◆ **WHAT IS EXPECTED**: Transcribe the complete listing exactly.

◆ **DATA BLOCK**:
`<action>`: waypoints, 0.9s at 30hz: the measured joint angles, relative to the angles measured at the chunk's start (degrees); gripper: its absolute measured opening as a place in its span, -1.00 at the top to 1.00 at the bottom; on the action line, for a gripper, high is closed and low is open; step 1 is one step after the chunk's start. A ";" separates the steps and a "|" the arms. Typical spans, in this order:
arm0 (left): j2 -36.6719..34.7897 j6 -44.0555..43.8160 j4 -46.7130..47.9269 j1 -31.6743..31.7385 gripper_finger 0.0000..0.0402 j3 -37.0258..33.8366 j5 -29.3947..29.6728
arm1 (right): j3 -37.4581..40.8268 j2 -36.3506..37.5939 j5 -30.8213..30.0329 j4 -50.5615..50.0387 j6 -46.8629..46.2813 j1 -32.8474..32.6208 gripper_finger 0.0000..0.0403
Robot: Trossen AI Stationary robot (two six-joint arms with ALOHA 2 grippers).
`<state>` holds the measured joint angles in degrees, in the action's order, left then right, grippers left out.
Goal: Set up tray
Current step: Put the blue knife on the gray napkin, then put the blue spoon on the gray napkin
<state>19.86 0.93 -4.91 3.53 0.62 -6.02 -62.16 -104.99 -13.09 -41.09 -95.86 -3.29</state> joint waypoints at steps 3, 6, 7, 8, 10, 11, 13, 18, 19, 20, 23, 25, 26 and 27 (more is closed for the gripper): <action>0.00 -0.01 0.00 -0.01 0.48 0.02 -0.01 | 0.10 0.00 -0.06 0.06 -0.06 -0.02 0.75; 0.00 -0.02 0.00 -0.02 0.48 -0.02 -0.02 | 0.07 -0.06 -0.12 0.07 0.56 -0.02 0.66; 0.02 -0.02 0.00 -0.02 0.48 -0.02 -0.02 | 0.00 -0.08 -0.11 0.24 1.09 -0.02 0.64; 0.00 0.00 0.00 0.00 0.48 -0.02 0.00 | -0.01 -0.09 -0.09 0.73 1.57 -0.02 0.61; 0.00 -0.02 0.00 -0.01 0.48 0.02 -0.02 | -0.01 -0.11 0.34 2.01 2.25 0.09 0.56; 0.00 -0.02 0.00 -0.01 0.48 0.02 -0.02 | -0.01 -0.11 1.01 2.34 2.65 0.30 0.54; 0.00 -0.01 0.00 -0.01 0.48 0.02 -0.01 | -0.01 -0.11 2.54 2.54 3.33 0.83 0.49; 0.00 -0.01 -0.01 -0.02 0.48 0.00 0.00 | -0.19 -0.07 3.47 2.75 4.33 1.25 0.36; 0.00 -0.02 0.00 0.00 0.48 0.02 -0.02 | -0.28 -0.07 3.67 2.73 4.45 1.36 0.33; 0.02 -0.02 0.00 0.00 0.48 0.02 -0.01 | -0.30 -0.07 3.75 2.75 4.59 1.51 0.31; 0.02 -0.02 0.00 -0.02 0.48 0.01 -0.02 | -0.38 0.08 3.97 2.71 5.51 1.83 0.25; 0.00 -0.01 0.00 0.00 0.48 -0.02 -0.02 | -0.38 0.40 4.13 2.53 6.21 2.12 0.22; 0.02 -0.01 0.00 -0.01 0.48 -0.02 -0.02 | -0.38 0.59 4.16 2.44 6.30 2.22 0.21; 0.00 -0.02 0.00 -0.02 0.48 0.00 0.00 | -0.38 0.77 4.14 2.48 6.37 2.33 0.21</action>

◆ **OUTPUT BELOW**:
`<action>`: waypoints, 0.9s at 30hz: the measured joint angles, relative to the angles measured at the chunk's start (degrees); gripper: its absolute measured opening as a place in its span, -1.00 at the top to 1.00 at the bottom; on the action line, for a gripper, high is closed and low is open; step 1 is one step after the chunk's start. A ";" separates the steps and a "|" the arms. Typical spans, in this order:
arm0 (left): j2 -36.6719..34.7897 j6 -44.0555..43.8160 j4 -46.7130..47.9269 j1 -31.6743..31.7385 gripper_finger 0.0000..0.0402 j3 -37.0258..33.8366 j5 -29.3947..29.6728
arm1 (right): j3 -37.4581..40.8268 j2 -36.3506..37.5939 j5 -30.8213..30.0329 j4 -50.5615..50.0387 j6 -46.8629..46.2813 j1 -32.8474..32.6208 gripper_finger 0.0000..0.0403
Robot: Trossen AI Stationary robot (two six-joint arms with ALOHA 2 grippers).
`<state>` holds the measured joint angles in degrees, in the action's order, left then right, grippers left out.
Goal: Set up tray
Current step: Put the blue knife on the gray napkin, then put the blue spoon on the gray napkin
<state>19.86 0.93 -4.91 3.53 0.62 -6.02 -62.16 -104.99 -13.09 -41.09 -95.86 -3.29</state> joint waypoints at steps 3, 6, 7, 8, 10, 11, 13, 18, 19, 20, 23, 25, 26 and 27 (more is closed for the gripper): <action>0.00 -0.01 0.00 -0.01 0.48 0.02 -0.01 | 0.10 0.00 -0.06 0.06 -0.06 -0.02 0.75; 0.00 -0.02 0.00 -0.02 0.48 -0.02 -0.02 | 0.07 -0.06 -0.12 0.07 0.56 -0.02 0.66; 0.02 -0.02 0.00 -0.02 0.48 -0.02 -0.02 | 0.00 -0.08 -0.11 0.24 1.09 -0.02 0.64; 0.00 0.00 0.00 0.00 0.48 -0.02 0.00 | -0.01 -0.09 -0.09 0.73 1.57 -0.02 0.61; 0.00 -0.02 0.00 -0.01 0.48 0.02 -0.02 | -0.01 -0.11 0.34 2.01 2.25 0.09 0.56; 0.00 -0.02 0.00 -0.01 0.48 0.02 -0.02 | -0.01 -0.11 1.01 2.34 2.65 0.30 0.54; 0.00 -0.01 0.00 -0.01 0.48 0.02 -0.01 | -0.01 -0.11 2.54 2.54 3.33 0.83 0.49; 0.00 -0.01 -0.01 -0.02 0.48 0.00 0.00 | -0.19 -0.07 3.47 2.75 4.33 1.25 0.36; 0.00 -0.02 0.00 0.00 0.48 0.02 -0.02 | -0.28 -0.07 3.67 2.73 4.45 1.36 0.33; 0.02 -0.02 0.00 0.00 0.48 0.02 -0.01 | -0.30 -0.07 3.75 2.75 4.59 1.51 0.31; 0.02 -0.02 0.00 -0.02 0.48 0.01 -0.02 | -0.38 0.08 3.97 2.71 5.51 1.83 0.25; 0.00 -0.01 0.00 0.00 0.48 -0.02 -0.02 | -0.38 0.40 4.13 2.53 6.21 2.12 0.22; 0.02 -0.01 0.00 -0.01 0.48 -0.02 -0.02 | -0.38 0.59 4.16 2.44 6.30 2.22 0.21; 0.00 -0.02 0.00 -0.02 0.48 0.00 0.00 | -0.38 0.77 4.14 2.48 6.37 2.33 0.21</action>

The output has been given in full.